_DIRECTIONS_
Output each line of the material exactly as it stands.

----- COLLECTED DATA

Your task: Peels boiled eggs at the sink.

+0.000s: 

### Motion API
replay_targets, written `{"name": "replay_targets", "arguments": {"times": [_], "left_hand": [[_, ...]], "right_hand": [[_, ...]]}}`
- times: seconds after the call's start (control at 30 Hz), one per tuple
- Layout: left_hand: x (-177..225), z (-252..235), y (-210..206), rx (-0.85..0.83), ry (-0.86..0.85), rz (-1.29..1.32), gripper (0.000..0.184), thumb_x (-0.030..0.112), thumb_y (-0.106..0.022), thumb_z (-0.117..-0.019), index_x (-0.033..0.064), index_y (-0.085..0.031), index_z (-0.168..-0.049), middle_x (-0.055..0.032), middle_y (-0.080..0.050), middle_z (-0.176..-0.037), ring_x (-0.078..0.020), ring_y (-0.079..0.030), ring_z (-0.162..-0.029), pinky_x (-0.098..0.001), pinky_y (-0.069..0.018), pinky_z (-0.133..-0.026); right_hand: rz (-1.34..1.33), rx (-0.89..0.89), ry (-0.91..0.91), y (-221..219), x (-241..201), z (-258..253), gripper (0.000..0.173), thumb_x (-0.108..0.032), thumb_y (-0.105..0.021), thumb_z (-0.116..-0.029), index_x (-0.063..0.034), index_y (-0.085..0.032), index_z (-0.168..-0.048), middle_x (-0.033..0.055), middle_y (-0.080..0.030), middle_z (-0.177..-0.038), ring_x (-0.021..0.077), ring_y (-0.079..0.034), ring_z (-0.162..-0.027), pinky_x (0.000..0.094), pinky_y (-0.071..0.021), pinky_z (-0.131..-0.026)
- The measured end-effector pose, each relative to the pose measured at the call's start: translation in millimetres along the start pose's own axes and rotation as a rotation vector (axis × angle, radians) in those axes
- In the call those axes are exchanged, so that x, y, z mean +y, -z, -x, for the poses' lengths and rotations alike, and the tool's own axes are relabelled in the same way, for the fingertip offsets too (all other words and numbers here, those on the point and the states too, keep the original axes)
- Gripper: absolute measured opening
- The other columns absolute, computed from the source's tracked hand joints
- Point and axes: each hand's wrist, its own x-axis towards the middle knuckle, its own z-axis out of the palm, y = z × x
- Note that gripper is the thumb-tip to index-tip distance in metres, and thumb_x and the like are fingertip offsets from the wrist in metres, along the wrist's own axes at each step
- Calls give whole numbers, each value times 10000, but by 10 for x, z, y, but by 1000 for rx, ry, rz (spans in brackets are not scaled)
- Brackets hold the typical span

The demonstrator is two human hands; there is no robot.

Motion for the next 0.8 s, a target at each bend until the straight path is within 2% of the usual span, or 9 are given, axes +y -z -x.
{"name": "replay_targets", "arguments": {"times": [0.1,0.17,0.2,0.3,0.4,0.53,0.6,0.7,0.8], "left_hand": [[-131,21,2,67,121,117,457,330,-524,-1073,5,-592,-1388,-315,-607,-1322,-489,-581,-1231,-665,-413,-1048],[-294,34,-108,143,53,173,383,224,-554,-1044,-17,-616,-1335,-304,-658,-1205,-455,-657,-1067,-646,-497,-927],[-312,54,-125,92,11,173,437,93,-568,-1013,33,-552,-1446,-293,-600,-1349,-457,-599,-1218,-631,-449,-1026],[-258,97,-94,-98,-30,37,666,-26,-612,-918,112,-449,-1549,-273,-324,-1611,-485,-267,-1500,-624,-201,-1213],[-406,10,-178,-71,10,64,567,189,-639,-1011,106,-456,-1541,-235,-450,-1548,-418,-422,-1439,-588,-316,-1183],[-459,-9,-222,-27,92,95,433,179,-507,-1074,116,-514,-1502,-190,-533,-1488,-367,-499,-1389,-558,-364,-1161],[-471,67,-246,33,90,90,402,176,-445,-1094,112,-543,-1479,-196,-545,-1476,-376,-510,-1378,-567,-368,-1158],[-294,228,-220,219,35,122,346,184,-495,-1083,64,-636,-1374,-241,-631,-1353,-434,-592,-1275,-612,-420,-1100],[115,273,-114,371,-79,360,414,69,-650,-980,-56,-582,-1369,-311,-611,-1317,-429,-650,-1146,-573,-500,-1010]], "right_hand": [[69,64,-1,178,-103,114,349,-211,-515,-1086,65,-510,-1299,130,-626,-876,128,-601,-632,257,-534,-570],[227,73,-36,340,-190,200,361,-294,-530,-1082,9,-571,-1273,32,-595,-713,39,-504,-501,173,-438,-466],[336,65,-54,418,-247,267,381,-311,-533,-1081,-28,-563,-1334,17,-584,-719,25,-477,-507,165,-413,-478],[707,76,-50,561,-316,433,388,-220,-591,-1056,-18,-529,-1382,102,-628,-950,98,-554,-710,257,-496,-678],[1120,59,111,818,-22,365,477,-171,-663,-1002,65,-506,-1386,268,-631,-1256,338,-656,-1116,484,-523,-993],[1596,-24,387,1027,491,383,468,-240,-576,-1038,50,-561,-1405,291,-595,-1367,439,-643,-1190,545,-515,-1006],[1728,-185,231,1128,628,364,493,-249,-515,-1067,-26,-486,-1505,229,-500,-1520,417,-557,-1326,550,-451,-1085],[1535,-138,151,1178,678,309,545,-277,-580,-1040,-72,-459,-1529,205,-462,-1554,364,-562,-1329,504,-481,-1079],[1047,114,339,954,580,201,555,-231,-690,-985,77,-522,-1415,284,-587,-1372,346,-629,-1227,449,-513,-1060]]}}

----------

_REPLY_
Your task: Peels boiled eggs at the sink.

+0.000s: 

### Motion API
replay_targets, written `{"name": "replay_targets", "arguments": {"times": [_], "left_hand": [[_, ...]], "right_hand": [[_, ...]]}}`
- times: seconds after the call's start (control at 30 Hz), one per tuple
- Layout: left_hand: x (-177..225), z (-252..235), y (-210..206), rx (-0.85..0.83), ry (-0.86..0.85), rz (-1.29..1.32), gripper (0.000..0.184), thumb_x (-0.030..0.112), thumb_y (-0.106..0.022), thumb_z (-0.117..-0.019), index_x (-0.033..0.064), index_y (-0.085..0.031), index_z (-0.168..-0.049), middle_x (-0.055..0.032), middle_y (-0.080..0.050), middle_z (-0.176..-0.037), ring_x (-0.078..0.020), ring_y (-0.079..0.030), ring_z (-0.162..-0.029), pinky_x (-0.098..0.001), pinky_y (-0.069..0.018), pinky_z (-0.133..-0.026); right_hand: rz (-1.34..1.33), rx (-0.89..0.89), ry (-0.91..0.91), y (-221..219), x (-241..201), z (-258..253), gripper (0.000..0.173), thumb_x (-0.108..0.032), thumb_y (-0.105..0.021), thumb_z (-0.116..-0.029), index_x (-0.063..0.034), index_y (-0.085..0.032), index_z (-0.168..-0.048), middle_x (-0.033..0.055), middle_y (-0.080..0.030), middle_z (-0.177..-0.038), ring_x (-0.021..0.077), ring_y (-0.079..0.034), ring_z (-0.162..-0.027), pinky_x (0.000..0.094), pinky_y (-0.071..0.021), pinky_z (-0.131..-0.026)
- The measured end-effector pose, each relative to the pose measured at the call's start: translation in millimetres along the start pose's own axes and rotation as a rotation vector (axis × angle, radians) in those axes
- In the call those axes are exchanged, so that x, y, z mean +y, -z, -x, for the poses' lengths and rotations alike, and the tool's own axes are relabelled in the same way, for the fingertip offsets too (all other words and numbers here, those on the point and the states too, keep the original axes)
- Gripper: absolute measured opening
- The other columns absolute, computed from the source's tracked hand joints
- Point and axes: each hand's wrist, its own x-axis towards the middle knuckle, its own z-axis out of the palm, y = z × x
- Note that gripper is the thumb-tip to index-tip distance in metres, and thumb_x and the like are fingertip offsets from the wrist in metres, along the wrist's own axes at each step
- Calls give whole numbers, each value times 10000, but by 10 for x, z, y, but by 1000 for rx, ry, rz (spans in brackets are not scaled)
- Brackets hold the typical span

The demonstrator is two human hands; there is no robot.

Motion for the next 0.8 s, a target at each bend until the straight path is within 2% of the usual span, or 9 are given, axes +y -z -x.
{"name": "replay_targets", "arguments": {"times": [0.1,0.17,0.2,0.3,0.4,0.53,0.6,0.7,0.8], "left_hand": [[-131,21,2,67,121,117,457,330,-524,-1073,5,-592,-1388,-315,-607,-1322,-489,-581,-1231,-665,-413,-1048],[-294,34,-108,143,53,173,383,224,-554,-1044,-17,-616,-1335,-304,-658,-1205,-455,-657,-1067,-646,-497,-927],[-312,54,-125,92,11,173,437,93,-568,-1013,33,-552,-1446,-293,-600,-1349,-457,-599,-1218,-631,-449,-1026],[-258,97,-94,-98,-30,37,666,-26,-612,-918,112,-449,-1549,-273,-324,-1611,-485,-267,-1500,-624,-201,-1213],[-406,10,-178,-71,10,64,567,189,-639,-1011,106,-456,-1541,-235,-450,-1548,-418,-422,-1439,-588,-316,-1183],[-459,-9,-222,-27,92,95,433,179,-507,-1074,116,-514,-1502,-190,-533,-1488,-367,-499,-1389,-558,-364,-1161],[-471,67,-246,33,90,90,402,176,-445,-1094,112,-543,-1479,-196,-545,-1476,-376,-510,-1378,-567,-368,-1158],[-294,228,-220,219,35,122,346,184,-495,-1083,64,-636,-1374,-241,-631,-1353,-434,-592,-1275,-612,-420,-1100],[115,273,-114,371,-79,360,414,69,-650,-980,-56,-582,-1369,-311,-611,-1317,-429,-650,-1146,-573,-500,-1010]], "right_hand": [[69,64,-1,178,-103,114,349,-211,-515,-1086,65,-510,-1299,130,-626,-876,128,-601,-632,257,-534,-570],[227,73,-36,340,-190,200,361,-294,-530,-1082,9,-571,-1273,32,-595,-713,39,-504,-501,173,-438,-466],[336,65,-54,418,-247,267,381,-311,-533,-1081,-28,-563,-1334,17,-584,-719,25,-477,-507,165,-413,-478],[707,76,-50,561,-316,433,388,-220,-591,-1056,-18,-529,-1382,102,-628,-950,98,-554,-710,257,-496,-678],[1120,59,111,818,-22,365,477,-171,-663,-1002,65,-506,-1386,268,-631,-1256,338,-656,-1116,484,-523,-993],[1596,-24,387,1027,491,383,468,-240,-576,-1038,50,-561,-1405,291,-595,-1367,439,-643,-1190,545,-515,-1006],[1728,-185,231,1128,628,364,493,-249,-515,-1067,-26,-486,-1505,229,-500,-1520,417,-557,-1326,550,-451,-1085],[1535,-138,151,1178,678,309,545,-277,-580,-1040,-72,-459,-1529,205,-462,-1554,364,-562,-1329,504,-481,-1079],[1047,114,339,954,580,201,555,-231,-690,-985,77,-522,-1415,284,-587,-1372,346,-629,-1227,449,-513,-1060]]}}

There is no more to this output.